EXERCISE REQUIREMENTS.
In the data that follows, count every line holding the string "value" and give the count alone.

(Stored dataset items)
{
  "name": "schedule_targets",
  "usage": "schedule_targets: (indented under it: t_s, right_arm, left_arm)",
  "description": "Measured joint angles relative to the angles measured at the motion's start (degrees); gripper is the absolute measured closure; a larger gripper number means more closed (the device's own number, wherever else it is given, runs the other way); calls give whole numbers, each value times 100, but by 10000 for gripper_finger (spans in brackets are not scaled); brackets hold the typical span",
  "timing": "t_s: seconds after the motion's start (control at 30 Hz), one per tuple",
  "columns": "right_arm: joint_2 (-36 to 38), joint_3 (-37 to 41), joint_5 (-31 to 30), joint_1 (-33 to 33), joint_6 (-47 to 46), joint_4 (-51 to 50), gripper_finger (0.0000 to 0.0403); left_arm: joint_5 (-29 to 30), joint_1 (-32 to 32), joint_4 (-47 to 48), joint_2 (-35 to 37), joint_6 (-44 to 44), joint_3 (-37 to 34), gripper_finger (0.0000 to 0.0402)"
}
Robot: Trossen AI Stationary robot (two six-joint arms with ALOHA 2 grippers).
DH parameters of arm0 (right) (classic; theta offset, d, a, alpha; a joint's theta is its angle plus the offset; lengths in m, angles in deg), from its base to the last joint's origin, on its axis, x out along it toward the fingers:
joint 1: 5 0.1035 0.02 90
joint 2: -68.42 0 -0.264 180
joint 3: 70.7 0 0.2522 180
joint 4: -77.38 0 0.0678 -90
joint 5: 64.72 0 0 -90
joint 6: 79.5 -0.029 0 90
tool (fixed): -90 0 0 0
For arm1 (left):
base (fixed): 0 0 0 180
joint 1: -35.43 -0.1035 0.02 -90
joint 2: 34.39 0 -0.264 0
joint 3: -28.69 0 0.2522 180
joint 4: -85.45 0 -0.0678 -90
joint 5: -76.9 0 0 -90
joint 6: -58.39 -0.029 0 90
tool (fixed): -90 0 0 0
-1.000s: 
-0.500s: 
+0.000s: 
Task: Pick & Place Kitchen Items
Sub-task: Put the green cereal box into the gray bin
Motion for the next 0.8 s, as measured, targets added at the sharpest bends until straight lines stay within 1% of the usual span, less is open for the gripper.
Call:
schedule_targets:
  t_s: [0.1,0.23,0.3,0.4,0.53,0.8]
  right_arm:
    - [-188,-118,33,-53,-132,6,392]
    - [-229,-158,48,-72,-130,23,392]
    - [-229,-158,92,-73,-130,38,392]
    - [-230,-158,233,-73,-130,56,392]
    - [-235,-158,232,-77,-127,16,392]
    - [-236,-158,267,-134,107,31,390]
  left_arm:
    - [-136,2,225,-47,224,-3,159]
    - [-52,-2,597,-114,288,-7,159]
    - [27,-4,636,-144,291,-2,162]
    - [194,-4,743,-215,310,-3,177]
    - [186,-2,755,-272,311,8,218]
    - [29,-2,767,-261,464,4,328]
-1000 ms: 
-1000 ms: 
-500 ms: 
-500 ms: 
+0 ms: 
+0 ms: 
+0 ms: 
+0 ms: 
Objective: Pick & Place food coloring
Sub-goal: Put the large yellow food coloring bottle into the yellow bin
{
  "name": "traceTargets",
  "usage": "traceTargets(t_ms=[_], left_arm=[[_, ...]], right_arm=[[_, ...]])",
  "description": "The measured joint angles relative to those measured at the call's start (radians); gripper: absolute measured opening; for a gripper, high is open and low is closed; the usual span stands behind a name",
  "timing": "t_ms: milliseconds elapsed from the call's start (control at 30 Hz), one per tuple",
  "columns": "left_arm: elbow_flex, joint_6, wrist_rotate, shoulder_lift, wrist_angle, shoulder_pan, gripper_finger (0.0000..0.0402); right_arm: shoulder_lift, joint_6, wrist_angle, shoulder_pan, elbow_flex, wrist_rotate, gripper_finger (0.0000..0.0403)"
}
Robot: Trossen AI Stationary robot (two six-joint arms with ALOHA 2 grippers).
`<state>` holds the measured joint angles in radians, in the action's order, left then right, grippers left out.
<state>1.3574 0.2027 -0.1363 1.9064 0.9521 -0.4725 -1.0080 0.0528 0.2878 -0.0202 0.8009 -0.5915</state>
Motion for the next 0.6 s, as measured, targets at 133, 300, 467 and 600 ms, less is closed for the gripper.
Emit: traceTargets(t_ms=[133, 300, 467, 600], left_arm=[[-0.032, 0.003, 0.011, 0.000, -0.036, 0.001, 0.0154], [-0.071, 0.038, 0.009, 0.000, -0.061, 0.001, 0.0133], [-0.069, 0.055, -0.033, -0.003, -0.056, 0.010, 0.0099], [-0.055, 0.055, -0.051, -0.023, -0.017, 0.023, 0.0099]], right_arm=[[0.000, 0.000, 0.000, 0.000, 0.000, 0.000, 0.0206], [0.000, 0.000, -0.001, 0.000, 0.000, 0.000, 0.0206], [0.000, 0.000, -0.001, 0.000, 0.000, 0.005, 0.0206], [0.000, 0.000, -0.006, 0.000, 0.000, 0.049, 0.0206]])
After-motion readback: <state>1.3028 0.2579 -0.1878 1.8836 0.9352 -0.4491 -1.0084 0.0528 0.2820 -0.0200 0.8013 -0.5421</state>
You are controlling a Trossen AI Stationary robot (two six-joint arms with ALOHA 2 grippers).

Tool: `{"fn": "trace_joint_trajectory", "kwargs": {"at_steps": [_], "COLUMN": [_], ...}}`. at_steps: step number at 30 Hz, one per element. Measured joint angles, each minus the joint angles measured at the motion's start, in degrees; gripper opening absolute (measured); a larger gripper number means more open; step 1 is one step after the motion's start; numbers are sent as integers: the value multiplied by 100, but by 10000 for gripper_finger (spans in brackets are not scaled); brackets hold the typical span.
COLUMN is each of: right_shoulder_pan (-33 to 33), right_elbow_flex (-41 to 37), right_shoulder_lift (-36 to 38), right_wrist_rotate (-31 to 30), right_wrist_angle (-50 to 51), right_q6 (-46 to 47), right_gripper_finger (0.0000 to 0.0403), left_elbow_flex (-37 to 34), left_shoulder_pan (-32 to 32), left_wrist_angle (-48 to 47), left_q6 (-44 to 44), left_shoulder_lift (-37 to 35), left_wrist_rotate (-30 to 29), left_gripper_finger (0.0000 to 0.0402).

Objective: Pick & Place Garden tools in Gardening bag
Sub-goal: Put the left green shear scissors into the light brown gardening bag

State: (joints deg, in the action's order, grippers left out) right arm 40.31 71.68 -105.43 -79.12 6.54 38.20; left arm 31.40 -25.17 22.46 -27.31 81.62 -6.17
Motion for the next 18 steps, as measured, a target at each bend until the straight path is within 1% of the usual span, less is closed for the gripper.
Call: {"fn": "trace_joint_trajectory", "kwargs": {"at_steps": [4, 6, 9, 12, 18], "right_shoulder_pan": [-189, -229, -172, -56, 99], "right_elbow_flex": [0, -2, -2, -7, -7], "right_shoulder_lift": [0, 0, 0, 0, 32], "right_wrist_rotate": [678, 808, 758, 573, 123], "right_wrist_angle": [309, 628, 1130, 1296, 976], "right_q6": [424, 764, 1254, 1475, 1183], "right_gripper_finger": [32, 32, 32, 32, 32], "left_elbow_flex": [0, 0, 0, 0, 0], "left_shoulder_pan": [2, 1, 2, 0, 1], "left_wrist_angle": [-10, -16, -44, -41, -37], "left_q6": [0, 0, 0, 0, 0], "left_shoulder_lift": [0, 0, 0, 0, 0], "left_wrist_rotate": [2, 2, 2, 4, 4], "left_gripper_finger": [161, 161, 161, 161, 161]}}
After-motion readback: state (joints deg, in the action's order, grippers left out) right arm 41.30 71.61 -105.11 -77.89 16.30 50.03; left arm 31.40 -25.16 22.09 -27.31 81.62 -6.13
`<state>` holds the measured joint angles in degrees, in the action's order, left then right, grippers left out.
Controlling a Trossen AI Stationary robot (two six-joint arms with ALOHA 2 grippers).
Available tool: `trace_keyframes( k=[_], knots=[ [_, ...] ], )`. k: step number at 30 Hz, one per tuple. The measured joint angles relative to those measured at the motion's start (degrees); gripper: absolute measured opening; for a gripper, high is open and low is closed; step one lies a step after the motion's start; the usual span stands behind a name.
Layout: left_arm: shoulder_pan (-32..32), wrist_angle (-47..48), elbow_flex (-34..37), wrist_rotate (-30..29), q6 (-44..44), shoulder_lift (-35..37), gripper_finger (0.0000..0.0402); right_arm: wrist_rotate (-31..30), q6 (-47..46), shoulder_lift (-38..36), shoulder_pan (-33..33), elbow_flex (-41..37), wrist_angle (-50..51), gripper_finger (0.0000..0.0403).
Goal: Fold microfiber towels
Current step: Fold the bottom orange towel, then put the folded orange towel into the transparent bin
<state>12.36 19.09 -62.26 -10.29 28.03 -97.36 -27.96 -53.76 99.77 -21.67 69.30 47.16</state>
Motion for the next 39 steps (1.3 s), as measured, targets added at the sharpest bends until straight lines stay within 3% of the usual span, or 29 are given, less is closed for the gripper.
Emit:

SOLUTION FOR THIS TASK.
2